* **Your assignment**
Among the entries below, find each line with "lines" and show it.

* **Material supplied**
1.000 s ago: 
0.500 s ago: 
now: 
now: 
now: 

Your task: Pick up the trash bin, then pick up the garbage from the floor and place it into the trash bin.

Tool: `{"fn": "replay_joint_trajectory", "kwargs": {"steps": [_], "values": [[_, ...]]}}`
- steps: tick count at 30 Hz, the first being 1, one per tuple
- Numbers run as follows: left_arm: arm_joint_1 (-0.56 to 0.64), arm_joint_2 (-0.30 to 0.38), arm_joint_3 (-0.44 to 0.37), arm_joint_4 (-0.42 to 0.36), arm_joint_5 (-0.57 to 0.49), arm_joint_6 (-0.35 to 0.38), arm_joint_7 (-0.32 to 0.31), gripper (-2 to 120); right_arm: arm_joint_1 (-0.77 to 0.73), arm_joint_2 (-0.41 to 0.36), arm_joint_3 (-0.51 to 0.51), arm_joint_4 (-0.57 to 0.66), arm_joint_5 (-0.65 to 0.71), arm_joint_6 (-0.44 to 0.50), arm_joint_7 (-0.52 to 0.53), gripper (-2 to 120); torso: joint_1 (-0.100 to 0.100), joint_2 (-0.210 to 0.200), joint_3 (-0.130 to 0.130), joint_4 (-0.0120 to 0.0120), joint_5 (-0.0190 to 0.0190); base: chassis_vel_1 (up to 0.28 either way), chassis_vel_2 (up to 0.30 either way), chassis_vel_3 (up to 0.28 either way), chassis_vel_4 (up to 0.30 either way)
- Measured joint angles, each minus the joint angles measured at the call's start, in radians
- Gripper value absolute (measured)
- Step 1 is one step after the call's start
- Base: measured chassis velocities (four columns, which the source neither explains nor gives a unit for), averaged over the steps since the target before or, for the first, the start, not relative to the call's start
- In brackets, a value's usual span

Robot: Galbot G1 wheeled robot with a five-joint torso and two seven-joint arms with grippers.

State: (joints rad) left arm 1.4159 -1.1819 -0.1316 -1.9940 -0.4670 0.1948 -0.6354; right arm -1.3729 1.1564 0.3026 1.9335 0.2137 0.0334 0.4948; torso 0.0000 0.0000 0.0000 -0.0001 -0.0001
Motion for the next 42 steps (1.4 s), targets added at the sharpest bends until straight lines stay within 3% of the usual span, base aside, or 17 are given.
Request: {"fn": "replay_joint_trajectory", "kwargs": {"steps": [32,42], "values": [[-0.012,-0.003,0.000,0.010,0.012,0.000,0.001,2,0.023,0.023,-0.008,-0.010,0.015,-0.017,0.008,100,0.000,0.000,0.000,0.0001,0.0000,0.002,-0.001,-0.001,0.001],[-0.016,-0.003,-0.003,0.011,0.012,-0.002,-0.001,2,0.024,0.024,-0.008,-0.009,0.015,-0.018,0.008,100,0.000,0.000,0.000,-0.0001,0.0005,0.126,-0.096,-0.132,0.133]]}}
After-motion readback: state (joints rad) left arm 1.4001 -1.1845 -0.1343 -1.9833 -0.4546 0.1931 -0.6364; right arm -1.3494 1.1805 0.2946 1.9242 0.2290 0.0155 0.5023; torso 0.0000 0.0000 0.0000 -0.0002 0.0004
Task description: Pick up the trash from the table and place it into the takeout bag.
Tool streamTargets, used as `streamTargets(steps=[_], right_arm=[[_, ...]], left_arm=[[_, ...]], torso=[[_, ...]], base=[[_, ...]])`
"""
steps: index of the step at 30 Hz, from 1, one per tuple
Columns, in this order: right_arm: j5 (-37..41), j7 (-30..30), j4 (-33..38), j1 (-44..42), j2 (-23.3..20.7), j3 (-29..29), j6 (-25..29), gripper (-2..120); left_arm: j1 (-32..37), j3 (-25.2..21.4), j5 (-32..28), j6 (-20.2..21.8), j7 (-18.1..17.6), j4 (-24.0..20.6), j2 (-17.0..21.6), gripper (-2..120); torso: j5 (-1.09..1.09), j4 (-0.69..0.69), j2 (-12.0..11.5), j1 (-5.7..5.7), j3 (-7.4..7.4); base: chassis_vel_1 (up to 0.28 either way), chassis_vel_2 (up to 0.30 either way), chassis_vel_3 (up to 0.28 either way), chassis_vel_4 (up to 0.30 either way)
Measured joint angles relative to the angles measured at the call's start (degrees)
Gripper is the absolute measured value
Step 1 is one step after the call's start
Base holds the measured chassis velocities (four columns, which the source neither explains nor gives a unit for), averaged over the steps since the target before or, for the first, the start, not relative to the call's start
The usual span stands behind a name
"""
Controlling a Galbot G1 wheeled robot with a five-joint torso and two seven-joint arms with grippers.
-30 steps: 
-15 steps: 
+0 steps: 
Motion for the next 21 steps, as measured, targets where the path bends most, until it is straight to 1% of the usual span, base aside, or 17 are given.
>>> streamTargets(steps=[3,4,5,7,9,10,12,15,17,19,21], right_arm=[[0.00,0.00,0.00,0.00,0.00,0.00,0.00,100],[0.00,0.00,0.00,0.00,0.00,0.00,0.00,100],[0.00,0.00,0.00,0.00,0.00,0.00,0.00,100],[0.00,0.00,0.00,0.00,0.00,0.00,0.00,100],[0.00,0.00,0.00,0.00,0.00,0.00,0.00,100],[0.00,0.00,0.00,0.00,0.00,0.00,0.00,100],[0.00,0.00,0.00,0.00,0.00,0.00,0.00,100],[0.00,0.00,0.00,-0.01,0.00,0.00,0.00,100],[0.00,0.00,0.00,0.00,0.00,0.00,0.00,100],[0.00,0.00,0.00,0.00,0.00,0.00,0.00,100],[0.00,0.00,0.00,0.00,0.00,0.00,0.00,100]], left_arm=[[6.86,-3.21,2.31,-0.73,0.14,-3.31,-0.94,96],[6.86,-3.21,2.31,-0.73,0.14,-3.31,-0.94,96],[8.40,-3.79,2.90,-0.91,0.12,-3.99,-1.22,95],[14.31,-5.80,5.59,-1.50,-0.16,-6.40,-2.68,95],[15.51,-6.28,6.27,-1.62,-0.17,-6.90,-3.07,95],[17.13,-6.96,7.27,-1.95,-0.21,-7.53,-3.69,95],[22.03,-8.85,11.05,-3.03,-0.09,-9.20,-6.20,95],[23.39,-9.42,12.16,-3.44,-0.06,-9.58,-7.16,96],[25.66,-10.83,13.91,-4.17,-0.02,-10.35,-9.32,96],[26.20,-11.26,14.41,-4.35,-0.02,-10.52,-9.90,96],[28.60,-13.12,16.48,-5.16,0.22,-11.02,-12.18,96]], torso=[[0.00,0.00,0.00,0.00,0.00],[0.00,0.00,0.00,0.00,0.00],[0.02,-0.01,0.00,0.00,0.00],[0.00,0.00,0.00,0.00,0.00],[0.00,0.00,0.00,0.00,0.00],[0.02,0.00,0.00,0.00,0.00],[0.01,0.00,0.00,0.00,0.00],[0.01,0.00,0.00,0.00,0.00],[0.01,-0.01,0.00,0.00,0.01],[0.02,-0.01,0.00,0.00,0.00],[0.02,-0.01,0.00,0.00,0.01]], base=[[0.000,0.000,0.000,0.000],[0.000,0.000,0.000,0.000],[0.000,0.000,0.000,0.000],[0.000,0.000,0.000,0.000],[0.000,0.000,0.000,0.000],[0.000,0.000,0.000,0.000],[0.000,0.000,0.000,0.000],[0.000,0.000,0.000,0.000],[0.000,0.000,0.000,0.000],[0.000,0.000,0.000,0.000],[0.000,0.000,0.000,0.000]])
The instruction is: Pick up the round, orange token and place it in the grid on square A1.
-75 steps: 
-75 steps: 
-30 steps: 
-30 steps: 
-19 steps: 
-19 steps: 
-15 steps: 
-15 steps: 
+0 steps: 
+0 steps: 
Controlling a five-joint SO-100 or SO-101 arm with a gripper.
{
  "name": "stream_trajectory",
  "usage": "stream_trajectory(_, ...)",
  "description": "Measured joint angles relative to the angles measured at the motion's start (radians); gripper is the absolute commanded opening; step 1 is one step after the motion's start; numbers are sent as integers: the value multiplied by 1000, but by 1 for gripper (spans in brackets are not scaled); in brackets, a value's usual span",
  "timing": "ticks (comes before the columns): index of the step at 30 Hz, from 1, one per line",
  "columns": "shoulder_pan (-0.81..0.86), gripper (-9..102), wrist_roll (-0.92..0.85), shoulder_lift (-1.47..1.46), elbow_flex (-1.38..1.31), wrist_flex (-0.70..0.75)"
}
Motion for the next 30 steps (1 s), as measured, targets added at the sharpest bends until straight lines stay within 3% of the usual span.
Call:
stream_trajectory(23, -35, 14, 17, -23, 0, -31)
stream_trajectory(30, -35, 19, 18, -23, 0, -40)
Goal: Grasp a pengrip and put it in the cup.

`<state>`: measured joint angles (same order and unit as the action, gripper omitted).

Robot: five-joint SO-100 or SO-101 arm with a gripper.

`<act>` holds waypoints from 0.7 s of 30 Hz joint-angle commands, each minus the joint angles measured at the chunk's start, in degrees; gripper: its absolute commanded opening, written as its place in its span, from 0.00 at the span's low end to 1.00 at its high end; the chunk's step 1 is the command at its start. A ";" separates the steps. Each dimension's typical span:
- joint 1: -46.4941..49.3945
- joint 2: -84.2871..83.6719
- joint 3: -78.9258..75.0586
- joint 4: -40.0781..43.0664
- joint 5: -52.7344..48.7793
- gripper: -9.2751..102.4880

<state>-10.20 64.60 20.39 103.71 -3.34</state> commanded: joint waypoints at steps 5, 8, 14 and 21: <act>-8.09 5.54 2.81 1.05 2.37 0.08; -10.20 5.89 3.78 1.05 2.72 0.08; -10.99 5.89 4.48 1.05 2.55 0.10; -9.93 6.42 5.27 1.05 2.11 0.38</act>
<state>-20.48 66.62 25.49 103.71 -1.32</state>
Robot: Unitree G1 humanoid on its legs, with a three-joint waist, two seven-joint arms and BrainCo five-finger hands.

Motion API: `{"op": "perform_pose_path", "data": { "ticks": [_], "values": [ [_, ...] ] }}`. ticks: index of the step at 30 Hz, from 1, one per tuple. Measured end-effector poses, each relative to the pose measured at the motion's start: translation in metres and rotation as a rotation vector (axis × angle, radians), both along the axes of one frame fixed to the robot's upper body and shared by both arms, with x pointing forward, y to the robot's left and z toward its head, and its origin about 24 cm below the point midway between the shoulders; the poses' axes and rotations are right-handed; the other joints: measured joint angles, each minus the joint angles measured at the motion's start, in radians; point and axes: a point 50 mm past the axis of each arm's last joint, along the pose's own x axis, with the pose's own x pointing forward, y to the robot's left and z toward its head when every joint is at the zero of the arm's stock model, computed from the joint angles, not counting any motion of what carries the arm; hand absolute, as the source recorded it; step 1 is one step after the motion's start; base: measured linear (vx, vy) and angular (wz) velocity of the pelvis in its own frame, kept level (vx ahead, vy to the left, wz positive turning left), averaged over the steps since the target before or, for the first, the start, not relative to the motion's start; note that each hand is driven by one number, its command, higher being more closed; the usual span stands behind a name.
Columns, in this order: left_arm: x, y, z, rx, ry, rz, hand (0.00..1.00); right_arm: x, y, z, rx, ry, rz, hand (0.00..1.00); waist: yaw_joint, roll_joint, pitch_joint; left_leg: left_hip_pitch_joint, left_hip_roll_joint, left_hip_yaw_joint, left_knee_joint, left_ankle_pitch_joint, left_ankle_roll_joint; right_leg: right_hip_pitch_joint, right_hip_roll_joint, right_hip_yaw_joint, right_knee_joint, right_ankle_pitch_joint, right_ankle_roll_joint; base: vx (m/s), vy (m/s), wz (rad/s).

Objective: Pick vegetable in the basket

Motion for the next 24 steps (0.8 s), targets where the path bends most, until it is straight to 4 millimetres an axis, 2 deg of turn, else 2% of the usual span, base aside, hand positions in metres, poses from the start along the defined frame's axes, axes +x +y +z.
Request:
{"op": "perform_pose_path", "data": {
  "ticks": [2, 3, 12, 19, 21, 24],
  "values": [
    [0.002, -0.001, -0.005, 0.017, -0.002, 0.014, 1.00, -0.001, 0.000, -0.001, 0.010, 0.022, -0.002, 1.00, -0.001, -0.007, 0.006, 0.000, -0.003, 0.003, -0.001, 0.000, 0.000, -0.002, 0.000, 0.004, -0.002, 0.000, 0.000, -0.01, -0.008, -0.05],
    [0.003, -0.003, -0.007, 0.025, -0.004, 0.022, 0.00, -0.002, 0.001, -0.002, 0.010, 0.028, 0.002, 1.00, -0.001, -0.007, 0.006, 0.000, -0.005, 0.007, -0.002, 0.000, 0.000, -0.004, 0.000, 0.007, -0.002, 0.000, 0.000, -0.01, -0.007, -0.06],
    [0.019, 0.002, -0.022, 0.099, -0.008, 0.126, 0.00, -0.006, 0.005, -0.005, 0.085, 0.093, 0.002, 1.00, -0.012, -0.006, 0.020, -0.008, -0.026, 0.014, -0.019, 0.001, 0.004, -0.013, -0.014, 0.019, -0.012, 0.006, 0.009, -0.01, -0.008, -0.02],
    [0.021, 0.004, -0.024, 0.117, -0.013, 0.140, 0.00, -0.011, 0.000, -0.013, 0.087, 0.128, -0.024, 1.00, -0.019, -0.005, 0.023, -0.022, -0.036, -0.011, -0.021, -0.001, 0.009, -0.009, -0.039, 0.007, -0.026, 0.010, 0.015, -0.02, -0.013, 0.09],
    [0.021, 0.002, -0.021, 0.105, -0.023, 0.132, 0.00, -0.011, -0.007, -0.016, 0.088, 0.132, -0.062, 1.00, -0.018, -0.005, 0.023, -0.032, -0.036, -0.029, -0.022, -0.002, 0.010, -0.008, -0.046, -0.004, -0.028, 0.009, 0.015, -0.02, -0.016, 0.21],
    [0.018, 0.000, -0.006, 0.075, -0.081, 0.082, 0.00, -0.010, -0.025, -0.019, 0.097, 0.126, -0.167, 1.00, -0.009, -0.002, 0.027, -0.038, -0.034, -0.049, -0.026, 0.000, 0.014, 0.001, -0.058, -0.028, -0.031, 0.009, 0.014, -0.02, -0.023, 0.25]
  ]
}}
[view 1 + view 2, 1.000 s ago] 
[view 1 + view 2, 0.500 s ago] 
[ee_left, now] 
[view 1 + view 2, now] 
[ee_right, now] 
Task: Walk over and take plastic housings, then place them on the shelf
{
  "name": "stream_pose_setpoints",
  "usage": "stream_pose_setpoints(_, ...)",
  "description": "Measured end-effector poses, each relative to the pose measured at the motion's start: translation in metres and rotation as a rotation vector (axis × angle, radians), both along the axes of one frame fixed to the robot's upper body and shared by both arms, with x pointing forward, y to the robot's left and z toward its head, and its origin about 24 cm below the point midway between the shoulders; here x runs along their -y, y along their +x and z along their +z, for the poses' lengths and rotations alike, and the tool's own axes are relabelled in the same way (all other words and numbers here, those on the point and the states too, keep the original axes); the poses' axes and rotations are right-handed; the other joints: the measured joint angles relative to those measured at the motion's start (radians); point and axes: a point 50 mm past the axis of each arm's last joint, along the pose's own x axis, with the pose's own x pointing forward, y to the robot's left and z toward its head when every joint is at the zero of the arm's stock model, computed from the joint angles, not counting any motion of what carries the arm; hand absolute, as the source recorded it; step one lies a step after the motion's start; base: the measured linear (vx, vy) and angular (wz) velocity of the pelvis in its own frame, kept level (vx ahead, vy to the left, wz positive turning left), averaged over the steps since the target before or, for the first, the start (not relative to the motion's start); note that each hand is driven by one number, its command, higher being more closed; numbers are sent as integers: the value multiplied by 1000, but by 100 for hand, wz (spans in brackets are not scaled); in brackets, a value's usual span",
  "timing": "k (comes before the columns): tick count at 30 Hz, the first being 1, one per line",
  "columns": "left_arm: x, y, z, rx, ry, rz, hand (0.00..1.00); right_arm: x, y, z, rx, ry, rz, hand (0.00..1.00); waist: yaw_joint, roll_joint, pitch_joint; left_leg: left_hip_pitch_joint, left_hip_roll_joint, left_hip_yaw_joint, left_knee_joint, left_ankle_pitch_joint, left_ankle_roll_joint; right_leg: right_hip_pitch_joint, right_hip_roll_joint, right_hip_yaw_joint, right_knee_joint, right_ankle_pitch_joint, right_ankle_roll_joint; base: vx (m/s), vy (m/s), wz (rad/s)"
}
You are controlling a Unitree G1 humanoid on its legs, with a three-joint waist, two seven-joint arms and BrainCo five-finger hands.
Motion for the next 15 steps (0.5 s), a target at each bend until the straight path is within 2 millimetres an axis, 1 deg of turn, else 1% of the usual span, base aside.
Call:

* **Response**
Motion for the next 42 steps (1.4 s), targets added at the sharpest bends until straight lines stay within 3% of the usual span, base aside, or 17 are given.
Motion for the next 30 steps (1 s), as measured, targets added at the sharpest bends until straight lines stay within 3% of the usual span.

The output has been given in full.